State v. Largent, (08-1108). Claim by surety appealing denial of motion to set aside bond forfeiture. Motion made on basis that Defendant was incarcerated in another state and that was why he failed to appear. However, notice of this basis was untimely, as the DA must be notified while the Defendant is still incarcerated.
State v. Worley, (08-1532). No error in conviction for willful failure to change address for registered sex offender (sentenced to 107 to 138 months).
On 9/14/04, Defendant reports his address at Candler Knob.
On 5/19/04, Defendent submits a change of address back to living with a friend in public housing, as he had been evicted. A Detective infomed the Housing Authority that Defendant was living there, and the housing authority threatened to evict his friend unless the sex offender moved out.
On 8/10/05, Defendant and his friend were evicted from public housing.
On 9/16/05, Defendant submitted a change of address saying he moved back to Candler Knob.
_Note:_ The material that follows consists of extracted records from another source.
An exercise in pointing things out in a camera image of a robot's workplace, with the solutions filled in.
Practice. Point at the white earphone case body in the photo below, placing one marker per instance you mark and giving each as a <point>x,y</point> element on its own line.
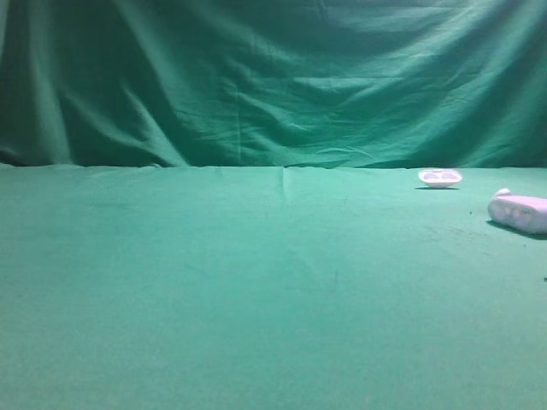
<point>520,212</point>

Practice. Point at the green backdrop cloth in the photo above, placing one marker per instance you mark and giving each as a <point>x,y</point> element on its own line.
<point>363,84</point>

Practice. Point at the white earphone case lid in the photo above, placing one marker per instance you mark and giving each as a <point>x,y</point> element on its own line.
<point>439,177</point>

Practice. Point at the small white earbud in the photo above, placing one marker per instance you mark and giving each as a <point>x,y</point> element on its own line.
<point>504,192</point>

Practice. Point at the green table cloth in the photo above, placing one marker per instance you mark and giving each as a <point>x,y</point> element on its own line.
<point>267,288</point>

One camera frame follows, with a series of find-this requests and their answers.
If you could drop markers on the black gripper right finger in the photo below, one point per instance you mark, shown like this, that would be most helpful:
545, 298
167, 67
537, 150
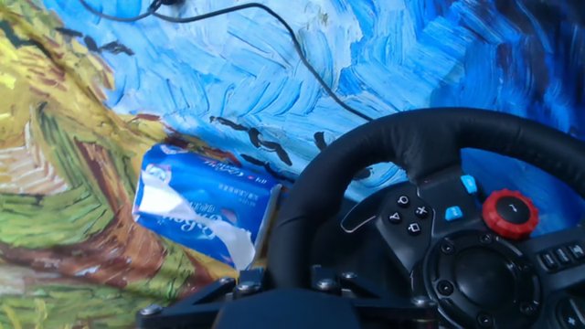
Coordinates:
393, 308

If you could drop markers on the blue tissue pack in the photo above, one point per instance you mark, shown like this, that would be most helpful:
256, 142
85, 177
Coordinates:
201, 201

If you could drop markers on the black wheel base housing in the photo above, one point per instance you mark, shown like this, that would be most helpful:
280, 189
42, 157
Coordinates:
347, 247

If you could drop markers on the black racing steering wheel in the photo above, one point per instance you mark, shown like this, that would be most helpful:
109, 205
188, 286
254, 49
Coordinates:
320, 192

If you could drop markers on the painted blue yellow tablecloth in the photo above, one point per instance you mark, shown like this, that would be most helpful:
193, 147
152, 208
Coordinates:
137, 91

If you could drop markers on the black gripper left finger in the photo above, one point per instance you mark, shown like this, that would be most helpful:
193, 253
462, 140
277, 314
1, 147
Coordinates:
201, 301

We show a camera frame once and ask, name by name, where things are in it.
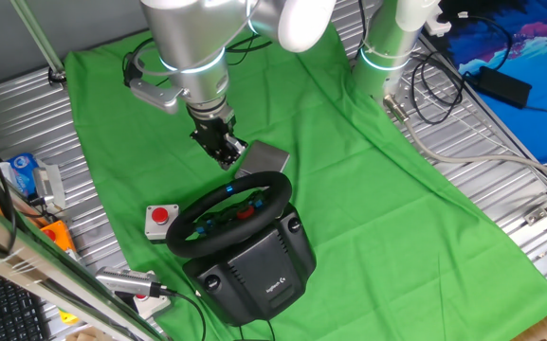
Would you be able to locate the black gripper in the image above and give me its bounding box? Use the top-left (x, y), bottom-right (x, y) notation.
top-left (190, 113), bottom-right (249, 171)

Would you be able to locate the black steering wheel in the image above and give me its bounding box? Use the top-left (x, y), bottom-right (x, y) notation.
top-left (165, 170), bottom-right (294, 260)

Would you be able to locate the black wheel base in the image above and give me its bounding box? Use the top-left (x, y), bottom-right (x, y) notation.
top-left (182, 203), bottom-right (318, 328)

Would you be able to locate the grey box red mushroom button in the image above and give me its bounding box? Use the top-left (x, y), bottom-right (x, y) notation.
top-left (144, 204), bottom-right (180, 243)

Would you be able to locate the green cloth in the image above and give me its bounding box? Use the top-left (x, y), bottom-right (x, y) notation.
top-left (64, 23), bottom-right (547, 341)

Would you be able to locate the grey box small red button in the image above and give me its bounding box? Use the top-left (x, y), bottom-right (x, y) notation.
top-left (130, 293), bottom-right (173, 319)

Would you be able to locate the orange box red button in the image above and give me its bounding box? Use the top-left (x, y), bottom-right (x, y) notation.
top-left (40, 220), bottom-right (78, 255)

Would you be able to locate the blue tissue pack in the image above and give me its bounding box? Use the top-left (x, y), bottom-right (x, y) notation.
top-left (0, 152), bottom-right (42, 198)

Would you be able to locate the thin metal tripod pole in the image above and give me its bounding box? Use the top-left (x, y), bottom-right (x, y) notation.
top-left (9, 0), bottom-right (68, 87)

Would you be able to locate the black keyboard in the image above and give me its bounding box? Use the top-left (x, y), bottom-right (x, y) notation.
top-left (0, 264), bottom-right (51, 341)

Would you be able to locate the black power adapter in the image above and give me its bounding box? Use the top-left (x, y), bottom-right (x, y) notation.
top-left (476, 65), bottom-right (534, 110)

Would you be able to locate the blue patterned mouse pad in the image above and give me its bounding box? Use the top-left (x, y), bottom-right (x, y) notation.
top-left (436, 0), bottom-right (547, 165)

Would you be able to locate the silver arm-mounted camera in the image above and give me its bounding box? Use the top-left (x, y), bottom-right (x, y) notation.
top-left (121, 45), bottom-right (182, 116)

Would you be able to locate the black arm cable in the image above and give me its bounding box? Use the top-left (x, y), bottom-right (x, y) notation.
top-left (120, 35), bottom-right (274, 89)

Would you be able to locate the black camera cable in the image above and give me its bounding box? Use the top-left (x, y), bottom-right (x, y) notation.
top-left (152, 282), bottom-right (208, 341)

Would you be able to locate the long silver camera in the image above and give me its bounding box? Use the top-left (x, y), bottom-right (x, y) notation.
top-left (95, 266), bottom-right (163, 299)

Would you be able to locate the small silver ribbed camera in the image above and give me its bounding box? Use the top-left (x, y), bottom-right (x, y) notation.
top-left (32, 163), bottom-right (67, 212)

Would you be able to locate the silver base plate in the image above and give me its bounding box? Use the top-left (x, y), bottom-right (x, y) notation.
top-left (380, 78), bottom-right (421, 113)

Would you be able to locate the black cable bundle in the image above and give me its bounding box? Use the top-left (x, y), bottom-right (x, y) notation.
top-left (410, 49), bottom-right (467, 127)

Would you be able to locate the aluminium frame bar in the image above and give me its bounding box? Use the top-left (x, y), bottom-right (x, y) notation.
top-left (0, 191), bottom-right (170, 341)

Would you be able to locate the thick grey cable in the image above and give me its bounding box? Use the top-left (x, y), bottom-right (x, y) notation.
top-left (383, 94), bottom-right (547, 188)

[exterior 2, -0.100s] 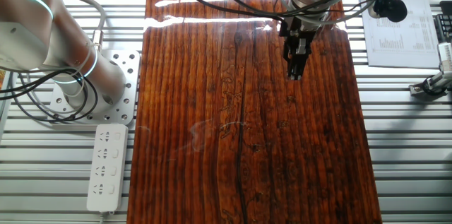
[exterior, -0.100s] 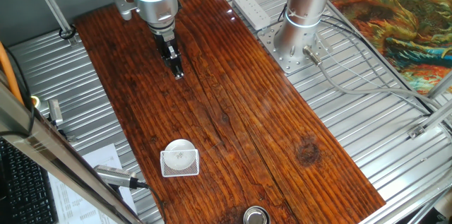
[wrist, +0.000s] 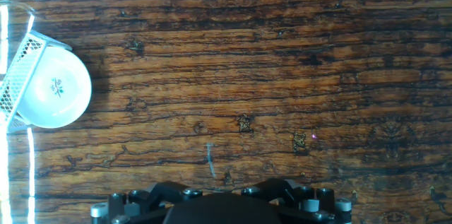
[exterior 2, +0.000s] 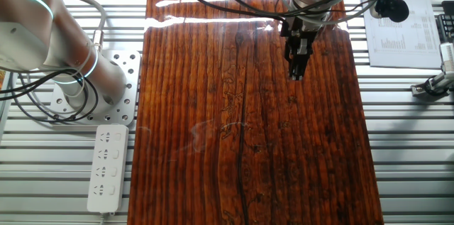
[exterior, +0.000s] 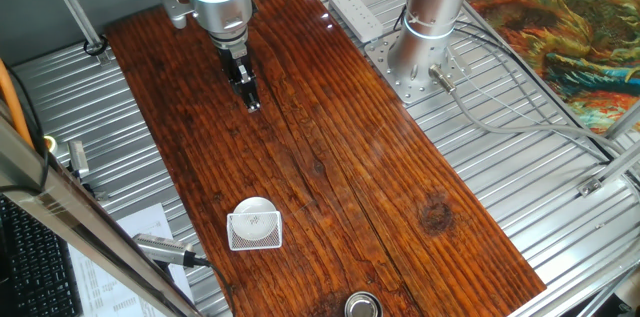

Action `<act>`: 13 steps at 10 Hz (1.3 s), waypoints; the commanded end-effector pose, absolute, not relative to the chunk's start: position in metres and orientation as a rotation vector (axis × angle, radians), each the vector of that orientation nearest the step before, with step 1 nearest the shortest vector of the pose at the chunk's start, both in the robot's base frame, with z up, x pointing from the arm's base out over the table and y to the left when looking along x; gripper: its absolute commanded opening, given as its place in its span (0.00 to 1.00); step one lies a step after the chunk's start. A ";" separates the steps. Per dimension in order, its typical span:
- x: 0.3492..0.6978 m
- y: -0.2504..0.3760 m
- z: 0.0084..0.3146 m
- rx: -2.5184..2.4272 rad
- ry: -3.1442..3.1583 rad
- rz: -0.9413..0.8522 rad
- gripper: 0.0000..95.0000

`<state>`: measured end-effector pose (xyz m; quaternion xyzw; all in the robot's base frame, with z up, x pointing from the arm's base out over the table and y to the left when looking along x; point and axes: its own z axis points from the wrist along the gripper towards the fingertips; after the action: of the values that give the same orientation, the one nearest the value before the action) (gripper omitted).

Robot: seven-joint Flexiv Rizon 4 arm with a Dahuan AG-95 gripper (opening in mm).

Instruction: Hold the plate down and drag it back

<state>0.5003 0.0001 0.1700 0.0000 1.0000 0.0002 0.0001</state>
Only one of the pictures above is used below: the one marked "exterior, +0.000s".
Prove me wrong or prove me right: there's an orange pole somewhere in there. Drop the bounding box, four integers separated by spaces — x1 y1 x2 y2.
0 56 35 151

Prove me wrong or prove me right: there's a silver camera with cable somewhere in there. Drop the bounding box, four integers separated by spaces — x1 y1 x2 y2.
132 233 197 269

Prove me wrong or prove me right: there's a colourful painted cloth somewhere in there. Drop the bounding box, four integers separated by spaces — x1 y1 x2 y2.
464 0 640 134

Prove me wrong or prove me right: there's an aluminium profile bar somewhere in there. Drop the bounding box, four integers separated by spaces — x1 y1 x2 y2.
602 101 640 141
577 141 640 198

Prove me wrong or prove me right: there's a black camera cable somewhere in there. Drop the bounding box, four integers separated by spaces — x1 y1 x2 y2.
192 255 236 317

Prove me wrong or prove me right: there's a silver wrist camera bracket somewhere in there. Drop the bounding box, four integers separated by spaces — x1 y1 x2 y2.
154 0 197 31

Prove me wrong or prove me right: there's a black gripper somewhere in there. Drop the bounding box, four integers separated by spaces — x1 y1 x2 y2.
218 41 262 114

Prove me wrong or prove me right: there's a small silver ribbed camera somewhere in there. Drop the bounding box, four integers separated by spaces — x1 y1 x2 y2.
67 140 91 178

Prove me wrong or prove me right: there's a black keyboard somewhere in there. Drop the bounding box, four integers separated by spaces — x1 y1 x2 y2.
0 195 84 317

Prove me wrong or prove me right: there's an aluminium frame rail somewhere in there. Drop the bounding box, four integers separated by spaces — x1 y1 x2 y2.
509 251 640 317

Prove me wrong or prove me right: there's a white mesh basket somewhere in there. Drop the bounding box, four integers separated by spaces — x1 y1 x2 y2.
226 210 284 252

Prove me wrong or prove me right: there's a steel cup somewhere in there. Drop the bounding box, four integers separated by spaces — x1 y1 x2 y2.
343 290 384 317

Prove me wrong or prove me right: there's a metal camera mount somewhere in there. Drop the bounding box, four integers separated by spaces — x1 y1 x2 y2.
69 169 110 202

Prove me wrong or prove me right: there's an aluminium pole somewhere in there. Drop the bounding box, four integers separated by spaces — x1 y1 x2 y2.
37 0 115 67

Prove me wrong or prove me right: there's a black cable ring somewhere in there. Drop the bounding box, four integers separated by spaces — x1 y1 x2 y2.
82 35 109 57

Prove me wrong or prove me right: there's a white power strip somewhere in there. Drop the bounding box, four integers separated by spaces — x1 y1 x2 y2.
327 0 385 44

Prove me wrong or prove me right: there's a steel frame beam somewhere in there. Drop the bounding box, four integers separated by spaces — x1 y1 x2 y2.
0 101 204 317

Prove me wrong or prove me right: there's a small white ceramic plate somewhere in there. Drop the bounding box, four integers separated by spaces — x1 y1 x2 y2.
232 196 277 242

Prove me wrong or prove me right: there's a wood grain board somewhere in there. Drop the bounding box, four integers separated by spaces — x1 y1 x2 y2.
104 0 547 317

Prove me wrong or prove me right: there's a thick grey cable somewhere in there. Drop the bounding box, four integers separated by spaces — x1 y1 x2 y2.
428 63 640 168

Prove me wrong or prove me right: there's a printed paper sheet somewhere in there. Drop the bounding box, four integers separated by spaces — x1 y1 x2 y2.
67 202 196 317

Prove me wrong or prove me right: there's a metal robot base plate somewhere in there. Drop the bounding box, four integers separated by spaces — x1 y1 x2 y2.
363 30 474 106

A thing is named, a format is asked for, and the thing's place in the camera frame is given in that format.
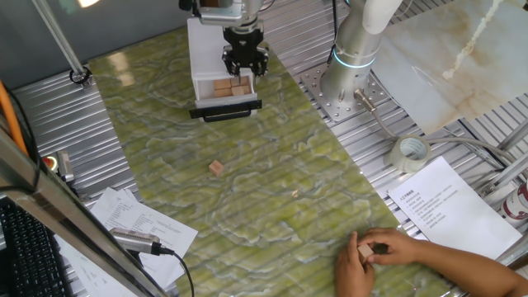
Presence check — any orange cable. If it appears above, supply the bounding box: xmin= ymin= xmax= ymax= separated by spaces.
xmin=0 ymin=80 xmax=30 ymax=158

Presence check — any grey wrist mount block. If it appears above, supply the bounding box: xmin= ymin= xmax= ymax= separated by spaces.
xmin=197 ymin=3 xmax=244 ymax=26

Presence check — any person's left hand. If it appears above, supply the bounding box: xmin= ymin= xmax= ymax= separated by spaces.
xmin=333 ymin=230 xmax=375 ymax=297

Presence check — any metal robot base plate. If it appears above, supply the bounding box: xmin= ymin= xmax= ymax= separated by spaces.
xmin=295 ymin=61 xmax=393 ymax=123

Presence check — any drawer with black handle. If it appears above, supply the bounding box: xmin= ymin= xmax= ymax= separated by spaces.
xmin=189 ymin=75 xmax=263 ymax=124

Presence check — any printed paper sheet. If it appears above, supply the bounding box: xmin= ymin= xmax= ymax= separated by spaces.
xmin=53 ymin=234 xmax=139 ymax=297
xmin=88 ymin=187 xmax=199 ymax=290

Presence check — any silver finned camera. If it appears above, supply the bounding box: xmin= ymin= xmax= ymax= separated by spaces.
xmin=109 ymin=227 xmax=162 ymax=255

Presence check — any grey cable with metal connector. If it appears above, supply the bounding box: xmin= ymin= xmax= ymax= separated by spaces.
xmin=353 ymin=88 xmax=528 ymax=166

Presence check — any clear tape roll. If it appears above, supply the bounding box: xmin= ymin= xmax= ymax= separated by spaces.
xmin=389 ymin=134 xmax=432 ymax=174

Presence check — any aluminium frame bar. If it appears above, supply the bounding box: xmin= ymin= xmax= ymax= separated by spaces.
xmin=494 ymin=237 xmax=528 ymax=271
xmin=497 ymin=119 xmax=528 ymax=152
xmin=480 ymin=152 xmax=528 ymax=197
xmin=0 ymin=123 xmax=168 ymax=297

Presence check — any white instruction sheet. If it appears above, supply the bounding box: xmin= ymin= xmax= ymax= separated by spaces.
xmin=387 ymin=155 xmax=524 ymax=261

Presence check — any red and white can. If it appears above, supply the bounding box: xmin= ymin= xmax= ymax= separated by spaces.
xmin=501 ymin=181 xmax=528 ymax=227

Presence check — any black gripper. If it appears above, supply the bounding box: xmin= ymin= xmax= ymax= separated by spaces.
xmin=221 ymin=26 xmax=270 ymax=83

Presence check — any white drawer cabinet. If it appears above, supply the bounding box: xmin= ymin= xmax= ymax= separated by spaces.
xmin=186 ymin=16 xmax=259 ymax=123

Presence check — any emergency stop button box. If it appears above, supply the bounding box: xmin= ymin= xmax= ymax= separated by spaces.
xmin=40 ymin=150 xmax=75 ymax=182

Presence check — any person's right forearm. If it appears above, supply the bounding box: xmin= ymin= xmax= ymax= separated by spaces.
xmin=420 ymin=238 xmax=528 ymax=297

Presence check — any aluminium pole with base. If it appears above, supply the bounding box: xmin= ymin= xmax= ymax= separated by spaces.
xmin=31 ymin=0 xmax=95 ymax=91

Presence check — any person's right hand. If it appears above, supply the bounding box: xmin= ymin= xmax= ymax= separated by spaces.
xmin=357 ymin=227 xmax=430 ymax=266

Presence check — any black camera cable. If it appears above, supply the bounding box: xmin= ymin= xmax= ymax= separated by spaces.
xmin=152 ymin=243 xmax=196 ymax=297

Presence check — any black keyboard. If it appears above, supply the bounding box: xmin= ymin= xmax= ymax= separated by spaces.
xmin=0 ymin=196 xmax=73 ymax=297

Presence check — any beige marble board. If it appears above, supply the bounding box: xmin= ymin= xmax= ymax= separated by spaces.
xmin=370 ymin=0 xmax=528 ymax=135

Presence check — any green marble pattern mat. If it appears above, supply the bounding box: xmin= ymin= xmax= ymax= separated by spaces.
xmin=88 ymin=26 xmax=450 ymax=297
Under the law, a sex offender must submit a new address within 10 days. Defendant took 36 days to submit a new address. He claims this was because he lacked a residence and was "drifting." The Court said he should have reported wherever he actually was, therefore the conviction was valid.
(Ed note: this is really crazy. So, this semi-homeless guy who bounces around, gets evicted because the police tell the Housing Authority he is there and get him evicted. 36 days later, he finds a new place and submits his address, and they lock him up for 10 years for not reporting his address (or rather, reporting it 26 days late). That is an incredible waste of resources to lock this guy up for 10 years. I'm not sure the court got it wrong, but I am sure our legislature did.)